Boris Akunin’s Sebald Lecture delivered in London on February 4, is now available online. He talks about motherly manipulation, being tramautized by Steinbeck – i.e. everything you’d expect a lecture on translation to be about. But he also talks about the specific place of translation in the Soviet Union and how it was “cleaner” than politically compromised literary work (the kind that could be published, at least) and how great writers like Akhmatova, Pasternak and Zoschenko turned their efforts to translation (the latter to Finnish prose, while Akhmatova translated Chinese and Korean classics). It’s a fascinating read (and, in reference to the headline above, he also mentions “the most celebrated misprint in the history of the magazine” Foreign Literature, where he worked.)
Zweig and a box of chocolates
On February 14 at London’s Austrian Cultural Forum there will be a Valentine’s Day evening devoted to lovers of Stefan Zweig. While they are a year off in noting the 70th anniversary of his death (it’s the 71st – and for his 70th last year the National Library of Israel uploaded his suicide note) there has been and continues to be a wave of publications and republications of Zweig’s work in English.

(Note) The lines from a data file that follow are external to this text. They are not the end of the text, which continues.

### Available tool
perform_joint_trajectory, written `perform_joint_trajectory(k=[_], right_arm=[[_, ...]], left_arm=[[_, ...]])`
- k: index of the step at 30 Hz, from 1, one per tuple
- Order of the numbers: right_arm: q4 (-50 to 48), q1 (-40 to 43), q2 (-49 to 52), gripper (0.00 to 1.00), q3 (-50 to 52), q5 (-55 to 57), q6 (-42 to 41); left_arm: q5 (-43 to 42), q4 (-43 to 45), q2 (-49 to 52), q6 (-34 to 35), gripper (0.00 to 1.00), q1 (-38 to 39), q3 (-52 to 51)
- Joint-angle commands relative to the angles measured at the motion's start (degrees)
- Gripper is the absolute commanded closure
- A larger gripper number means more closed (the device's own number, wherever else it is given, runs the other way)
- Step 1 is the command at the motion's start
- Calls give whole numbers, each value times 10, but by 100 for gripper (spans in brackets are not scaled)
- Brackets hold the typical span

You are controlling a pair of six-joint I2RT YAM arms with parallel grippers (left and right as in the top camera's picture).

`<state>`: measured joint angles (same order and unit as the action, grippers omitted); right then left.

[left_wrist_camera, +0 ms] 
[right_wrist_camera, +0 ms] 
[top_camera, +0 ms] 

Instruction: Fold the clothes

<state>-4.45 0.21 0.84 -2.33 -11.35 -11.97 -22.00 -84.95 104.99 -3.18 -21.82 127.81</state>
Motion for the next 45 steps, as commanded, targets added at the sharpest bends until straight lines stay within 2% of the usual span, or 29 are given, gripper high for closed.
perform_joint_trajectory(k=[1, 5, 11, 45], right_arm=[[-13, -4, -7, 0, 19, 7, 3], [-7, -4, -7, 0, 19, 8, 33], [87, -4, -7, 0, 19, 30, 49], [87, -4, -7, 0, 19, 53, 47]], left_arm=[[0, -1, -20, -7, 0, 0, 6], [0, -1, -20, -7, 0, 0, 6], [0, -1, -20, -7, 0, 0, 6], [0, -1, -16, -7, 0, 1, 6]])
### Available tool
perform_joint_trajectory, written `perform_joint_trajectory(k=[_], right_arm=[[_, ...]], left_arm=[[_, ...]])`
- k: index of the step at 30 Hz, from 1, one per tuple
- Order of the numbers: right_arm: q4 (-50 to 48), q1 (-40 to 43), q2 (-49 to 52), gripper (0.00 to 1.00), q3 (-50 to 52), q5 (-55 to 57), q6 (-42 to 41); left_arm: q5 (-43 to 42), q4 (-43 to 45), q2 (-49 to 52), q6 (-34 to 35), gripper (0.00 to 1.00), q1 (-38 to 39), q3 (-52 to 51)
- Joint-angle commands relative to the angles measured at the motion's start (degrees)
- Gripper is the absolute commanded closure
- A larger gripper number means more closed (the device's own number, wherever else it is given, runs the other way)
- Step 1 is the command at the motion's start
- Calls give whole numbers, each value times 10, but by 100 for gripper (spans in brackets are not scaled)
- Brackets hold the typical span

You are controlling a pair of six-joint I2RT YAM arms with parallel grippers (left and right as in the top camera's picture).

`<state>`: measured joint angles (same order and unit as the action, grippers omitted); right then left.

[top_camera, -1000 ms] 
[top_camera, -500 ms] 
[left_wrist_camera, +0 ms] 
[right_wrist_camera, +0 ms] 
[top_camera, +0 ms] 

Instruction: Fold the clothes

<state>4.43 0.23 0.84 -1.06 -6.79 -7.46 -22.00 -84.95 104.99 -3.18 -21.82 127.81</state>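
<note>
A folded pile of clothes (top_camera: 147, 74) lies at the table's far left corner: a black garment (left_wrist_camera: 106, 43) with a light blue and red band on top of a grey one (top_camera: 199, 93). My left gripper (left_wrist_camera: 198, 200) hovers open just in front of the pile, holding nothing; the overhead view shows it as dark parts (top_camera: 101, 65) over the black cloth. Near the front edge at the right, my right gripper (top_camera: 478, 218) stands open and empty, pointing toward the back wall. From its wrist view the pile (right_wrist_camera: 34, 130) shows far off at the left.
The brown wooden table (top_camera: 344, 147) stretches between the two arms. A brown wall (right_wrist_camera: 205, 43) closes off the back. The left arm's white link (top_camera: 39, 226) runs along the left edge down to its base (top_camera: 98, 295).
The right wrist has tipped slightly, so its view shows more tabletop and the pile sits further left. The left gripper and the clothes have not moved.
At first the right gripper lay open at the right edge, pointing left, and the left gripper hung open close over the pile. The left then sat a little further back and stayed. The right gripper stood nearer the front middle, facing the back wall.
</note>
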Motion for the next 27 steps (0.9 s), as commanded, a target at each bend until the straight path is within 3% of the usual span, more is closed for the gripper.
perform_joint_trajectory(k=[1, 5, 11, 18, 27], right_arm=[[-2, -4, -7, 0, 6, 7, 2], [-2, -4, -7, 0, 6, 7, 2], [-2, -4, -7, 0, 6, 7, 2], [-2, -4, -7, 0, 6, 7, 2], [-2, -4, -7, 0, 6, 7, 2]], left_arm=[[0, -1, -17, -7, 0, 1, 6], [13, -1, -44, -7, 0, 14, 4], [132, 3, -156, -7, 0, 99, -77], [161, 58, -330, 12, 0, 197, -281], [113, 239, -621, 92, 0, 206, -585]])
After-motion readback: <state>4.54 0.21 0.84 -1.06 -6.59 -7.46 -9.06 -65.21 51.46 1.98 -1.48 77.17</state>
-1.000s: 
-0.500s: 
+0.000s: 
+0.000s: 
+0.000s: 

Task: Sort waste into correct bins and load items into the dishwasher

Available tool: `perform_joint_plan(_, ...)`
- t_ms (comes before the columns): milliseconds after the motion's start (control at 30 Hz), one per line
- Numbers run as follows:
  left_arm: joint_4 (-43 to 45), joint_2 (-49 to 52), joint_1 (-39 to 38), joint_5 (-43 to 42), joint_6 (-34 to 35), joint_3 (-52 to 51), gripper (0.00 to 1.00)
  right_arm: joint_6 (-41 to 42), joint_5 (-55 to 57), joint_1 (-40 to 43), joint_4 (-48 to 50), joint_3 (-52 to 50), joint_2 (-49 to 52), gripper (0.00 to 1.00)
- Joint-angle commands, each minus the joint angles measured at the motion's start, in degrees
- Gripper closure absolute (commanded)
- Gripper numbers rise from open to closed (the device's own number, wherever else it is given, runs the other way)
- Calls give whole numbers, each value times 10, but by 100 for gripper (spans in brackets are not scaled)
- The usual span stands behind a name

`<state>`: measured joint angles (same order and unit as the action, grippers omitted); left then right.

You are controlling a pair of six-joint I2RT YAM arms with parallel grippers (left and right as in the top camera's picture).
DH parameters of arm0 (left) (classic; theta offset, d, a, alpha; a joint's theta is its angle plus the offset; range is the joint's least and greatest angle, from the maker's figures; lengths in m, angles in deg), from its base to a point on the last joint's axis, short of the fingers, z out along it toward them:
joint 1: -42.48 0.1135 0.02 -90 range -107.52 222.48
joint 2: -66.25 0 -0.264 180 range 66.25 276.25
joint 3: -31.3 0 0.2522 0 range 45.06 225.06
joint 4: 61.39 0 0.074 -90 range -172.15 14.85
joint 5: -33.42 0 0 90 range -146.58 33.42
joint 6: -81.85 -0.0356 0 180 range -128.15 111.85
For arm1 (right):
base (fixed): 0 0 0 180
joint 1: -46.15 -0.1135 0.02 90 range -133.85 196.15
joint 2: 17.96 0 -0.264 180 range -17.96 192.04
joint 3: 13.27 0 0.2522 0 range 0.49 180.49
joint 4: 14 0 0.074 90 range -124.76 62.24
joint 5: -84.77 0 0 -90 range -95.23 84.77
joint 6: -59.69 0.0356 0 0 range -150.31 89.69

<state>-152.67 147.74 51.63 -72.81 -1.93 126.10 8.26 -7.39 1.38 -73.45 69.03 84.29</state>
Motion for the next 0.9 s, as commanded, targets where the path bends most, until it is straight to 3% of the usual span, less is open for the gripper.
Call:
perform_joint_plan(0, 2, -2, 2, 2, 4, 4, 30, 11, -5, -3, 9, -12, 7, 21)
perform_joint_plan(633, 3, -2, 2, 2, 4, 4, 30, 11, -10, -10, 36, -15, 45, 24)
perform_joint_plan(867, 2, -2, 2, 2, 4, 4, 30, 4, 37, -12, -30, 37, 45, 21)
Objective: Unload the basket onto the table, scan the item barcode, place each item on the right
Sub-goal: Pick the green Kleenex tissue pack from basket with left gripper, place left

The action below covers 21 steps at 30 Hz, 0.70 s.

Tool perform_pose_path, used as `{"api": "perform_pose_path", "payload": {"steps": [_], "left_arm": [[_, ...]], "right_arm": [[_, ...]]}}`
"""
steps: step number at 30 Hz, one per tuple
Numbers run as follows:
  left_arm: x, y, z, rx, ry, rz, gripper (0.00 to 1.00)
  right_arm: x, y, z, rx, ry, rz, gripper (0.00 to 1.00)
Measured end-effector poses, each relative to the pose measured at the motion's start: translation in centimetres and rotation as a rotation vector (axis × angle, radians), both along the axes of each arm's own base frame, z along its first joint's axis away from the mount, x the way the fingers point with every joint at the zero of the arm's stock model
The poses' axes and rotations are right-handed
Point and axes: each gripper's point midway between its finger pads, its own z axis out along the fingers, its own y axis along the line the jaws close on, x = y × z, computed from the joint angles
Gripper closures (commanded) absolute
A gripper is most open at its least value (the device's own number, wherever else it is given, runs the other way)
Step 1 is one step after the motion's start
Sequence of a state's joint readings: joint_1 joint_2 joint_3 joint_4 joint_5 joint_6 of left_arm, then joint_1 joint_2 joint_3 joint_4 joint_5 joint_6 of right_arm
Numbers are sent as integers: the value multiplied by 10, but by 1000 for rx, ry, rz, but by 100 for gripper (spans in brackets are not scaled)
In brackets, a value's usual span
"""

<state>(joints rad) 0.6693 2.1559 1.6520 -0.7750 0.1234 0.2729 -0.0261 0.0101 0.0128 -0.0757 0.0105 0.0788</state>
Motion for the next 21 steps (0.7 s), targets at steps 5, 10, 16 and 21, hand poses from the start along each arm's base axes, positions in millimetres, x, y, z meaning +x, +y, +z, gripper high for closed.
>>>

Most recently, Pushkin Press published Letter from an Unknown Woman and other stories in a translation by Anthea Bell. This adds to the already considerable number of beautifully designed books from the same author-publisher-translator combination. It’s gotten to the point that when I see a shelf of them in a bookstore I’m not sure which stories I already have but want to get the book anyway.
Pushkin Press will also be putting out some of Zweig’s biographical non-fiction later this year, first with the Mental Healers: Mesmer, Eddy, Freud, followed by Magellan.
Antony Beevor, Ali Smith and Amanda Hopkinson will be participating at the London event, which will involve music, reading and discussion. If you want to go and don’t have tickets yet, too bad – it’s sold out. But then if you’ve read Zweig’s books you should know that life is full of disappointments.